How would you interpret this graph?

Firstly, don’t think about the line. A linear regression with this kind of spread of the data is just silly and is probably not the best way of presenting a tendency.

What is really important here are the two axes, the spending per capita (person) and the life expectancy. The further up you go, the longer people live, while the further to the right you go, the more the country spend on health care.

So if you draw a line from top to bottom in the middle of the x-axis, you will have all the big spenders on the right and the cheap ones on the left. Which means that we in Norway are joined by USA, Denmark, Switzerland, Canada, Germany and France. While countries like Mexico, Hungary, Korea and Greece all spend very little on health care.
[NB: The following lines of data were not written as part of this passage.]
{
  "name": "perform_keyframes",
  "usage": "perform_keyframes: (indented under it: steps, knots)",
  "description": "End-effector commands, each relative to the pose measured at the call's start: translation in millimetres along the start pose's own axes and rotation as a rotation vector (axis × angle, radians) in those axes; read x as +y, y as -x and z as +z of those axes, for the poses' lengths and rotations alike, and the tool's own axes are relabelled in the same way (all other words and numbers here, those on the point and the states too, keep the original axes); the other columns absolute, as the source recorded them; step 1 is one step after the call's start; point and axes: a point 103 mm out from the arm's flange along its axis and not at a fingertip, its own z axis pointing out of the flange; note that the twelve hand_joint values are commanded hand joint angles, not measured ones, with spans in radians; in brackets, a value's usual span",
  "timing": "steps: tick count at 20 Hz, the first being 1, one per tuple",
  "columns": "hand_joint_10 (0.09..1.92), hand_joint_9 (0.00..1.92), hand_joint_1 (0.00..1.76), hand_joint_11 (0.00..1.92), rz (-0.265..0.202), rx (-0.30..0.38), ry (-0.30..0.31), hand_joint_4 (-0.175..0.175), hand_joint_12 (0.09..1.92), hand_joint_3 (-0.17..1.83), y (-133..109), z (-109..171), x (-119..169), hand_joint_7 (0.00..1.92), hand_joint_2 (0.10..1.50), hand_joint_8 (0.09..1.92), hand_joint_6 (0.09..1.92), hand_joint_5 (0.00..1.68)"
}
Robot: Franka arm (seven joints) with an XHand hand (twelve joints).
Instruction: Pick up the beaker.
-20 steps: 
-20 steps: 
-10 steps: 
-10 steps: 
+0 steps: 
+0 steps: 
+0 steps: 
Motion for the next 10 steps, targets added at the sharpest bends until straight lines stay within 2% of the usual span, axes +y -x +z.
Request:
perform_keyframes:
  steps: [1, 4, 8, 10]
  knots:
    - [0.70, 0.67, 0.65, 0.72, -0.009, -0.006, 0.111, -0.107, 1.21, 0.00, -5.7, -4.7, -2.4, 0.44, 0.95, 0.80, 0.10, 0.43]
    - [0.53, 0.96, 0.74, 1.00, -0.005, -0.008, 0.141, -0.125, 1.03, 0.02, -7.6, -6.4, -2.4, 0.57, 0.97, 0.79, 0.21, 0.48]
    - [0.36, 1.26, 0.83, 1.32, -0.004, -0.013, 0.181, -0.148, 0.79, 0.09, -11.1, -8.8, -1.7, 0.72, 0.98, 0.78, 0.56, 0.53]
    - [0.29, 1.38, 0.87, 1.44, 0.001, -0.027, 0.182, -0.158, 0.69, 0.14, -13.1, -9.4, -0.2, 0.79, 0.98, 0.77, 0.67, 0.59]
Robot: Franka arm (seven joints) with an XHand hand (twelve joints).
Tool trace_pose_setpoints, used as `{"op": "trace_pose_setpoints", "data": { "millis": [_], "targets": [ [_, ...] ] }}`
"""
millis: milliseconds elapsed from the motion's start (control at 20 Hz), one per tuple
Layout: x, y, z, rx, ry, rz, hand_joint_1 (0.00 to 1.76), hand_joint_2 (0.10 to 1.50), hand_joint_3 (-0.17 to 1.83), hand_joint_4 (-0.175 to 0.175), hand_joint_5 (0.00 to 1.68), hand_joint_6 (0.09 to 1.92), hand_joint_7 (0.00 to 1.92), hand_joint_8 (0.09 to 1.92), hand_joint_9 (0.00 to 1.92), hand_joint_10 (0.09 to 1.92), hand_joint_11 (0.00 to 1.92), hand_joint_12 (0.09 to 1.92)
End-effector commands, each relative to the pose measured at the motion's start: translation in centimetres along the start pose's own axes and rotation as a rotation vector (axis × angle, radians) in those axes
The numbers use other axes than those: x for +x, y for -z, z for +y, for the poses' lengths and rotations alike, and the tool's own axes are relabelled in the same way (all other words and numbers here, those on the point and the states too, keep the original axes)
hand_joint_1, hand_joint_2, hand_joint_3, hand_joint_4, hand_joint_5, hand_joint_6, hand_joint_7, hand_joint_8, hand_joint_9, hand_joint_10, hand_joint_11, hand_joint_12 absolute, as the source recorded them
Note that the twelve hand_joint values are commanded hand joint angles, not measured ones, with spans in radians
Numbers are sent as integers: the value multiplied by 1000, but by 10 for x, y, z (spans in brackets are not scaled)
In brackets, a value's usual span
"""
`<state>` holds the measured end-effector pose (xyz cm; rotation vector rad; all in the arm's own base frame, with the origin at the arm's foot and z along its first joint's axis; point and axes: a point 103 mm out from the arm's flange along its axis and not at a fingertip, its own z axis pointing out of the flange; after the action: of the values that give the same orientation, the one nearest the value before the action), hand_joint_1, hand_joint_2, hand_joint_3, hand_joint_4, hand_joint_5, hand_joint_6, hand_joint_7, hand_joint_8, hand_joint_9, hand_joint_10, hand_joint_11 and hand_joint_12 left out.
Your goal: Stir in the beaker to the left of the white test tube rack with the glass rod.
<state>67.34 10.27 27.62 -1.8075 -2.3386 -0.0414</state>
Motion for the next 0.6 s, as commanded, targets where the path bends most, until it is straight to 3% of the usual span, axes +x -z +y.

The second line you should draw is from left to right, in the middle of the y-axis. The countries with high life expectancy will be on top and low expectancy will be on the bottom. But notice that most of the countries all lie between 80 and 86, so no matter how much a country spend, the difference is usually no more that 6 years. (Fun fact: the life expectancy in Oslo differs by 4 years between east and west.)

So what you have to look at then, is how well money spent on health care is correlated with life expectancy. Well, “not really”, is the answer to that. And also “this is complicated”. The only interesting outlier here is USA, really. Because Mexico spends very little and has very low life expectancy, so it’s really just the opposite of Norway. While USA spends significantly more that anyone else, but still has a low life expectancy.

What we all should think about is why we in the West (right side) send so much more money than the East (left side), but still have the same life expectancy?